▼▼▼
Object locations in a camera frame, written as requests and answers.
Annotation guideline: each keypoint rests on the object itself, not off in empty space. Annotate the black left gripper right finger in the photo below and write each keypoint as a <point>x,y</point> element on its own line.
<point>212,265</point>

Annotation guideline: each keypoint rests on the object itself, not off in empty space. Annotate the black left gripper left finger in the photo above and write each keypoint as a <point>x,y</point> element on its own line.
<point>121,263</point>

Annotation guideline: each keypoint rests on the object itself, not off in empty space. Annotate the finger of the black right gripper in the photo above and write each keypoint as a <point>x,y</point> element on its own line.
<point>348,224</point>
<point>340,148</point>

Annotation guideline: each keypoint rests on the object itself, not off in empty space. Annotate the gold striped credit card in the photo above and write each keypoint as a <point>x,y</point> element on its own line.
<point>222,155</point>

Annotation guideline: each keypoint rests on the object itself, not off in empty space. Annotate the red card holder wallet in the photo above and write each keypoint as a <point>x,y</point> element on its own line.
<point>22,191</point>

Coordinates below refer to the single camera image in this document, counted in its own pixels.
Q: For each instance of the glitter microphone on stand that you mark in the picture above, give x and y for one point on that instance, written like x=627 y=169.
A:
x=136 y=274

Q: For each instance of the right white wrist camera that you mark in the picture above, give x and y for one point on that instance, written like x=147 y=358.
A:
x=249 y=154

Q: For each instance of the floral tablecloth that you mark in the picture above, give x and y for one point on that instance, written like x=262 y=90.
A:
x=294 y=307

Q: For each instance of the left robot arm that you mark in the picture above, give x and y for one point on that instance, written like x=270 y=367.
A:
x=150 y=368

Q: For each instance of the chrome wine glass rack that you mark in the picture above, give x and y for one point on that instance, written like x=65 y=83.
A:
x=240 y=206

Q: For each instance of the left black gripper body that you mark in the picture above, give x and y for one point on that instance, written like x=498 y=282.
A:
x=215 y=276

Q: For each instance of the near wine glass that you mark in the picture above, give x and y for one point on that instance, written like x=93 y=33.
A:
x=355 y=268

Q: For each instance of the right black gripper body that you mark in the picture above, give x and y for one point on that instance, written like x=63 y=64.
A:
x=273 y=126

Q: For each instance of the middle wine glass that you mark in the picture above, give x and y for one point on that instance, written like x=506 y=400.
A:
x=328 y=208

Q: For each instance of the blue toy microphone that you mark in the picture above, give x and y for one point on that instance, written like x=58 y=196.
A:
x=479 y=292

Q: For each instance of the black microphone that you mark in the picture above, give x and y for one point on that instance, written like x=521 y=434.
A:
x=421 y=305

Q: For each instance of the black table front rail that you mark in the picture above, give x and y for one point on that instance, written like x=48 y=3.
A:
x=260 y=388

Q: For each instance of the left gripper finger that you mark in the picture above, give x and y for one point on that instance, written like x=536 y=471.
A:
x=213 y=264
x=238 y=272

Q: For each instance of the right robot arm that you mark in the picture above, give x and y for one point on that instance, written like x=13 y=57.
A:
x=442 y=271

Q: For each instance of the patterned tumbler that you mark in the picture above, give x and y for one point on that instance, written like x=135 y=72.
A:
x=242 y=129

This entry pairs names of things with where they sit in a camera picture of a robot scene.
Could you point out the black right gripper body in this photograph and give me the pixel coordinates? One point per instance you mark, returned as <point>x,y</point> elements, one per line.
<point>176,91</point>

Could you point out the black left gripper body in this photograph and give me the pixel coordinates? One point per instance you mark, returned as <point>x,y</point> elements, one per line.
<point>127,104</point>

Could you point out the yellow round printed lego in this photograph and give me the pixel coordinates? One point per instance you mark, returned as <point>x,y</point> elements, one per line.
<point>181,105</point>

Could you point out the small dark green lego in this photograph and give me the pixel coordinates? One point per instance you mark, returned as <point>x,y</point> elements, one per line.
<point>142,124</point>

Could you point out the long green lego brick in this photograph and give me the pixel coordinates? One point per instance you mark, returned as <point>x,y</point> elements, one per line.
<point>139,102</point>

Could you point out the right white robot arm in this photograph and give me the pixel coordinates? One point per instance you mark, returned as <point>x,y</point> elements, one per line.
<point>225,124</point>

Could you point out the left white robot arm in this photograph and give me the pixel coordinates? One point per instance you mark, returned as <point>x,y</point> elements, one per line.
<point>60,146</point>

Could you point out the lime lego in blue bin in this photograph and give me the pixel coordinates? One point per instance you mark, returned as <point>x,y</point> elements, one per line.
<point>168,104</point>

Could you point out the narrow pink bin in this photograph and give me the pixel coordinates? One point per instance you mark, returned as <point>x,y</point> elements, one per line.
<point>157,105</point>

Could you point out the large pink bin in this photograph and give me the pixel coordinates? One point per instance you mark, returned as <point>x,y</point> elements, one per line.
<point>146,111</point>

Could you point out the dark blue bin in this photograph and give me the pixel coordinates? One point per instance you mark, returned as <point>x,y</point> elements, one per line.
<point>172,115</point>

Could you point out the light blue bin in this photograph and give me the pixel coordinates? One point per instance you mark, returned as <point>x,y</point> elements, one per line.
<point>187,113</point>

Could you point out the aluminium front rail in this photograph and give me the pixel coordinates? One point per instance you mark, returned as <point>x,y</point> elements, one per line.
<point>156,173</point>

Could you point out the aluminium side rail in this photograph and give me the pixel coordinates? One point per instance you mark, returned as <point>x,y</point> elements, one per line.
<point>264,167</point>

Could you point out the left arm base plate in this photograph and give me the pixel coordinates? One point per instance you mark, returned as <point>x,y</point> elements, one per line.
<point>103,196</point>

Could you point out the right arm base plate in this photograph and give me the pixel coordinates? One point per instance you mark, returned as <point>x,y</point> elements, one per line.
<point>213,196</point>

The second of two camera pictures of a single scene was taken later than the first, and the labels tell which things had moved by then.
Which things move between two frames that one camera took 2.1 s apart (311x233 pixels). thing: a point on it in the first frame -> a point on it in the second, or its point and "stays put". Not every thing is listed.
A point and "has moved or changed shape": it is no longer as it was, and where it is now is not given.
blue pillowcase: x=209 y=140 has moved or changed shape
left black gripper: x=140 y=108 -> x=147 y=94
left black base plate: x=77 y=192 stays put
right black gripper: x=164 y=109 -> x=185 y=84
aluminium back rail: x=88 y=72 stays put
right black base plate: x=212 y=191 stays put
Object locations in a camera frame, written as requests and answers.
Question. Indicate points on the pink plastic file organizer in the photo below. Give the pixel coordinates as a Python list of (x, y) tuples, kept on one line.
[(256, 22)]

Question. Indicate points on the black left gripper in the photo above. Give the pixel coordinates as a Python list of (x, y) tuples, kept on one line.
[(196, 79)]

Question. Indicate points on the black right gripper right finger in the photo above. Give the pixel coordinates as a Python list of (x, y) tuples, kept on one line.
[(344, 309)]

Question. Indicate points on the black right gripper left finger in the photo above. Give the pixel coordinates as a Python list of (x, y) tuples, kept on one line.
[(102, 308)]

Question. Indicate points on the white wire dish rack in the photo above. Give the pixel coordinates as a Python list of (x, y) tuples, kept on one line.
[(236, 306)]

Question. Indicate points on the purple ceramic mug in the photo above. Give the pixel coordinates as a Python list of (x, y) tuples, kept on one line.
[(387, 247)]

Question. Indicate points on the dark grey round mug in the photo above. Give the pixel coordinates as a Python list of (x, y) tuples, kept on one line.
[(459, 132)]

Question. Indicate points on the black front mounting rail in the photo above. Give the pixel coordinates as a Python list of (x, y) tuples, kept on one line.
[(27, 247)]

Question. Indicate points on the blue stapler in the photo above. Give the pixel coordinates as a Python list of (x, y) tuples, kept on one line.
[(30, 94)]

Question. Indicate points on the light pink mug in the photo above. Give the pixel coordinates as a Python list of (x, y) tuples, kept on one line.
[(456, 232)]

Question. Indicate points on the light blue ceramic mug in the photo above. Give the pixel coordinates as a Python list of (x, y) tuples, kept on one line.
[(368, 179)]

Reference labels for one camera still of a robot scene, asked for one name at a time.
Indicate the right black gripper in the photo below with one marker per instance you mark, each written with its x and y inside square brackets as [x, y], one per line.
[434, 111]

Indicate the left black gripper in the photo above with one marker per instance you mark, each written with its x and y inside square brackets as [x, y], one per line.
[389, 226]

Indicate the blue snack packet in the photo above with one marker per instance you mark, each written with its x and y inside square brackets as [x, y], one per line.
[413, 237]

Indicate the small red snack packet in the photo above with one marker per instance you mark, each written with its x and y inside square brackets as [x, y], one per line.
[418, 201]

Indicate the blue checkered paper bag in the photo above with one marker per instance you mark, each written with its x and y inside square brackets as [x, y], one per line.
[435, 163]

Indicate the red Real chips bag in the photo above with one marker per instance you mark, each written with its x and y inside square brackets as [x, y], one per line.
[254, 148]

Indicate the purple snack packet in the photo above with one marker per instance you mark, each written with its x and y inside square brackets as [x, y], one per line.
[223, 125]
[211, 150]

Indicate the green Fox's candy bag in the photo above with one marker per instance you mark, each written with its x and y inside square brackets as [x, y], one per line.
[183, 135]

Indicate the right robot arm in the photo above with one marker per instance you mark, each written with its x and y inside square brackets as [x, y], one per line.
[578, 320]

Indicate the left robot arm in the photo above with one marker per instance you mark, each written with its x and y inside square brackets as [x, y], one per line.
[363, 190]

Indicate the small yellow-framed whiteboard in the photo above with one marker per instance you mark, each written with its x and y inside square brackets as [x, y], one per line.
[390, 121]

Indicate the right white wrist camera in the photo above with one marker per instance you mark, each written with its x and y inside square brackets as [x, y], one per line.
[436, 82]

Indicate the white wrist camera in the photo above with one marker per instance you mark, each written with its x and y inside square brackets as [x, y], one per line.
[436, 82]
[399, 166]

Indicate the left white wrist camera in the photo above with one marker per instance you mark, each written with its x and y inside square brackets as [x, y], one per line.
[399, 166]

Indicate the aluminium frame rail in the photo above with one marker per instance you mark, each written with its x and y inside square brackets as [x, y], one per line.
▲▲▲
*How to complete this task*. From the first line of the material above down to the line with "<point>121,263</point>", output each line exactly; include both of those lines and add no others.

*Output for this task*.
Object locations in a camera frame, written as requests and answers.
Annotation guideline: each keypoint rests on the object itself, not off in empty space. Annotate the black left gripper right finger in the photo below and write each keypoint as a <point>x,y</point> element on its own line.
<point>212,265</point>

Annotation guideline: each keypoint rests on the object itself, not off in empty space. Annotate the black left gripper left finger in the photo above and write each keypoint as a <point>x,y</point> element on its own line.
<point>121,263</point>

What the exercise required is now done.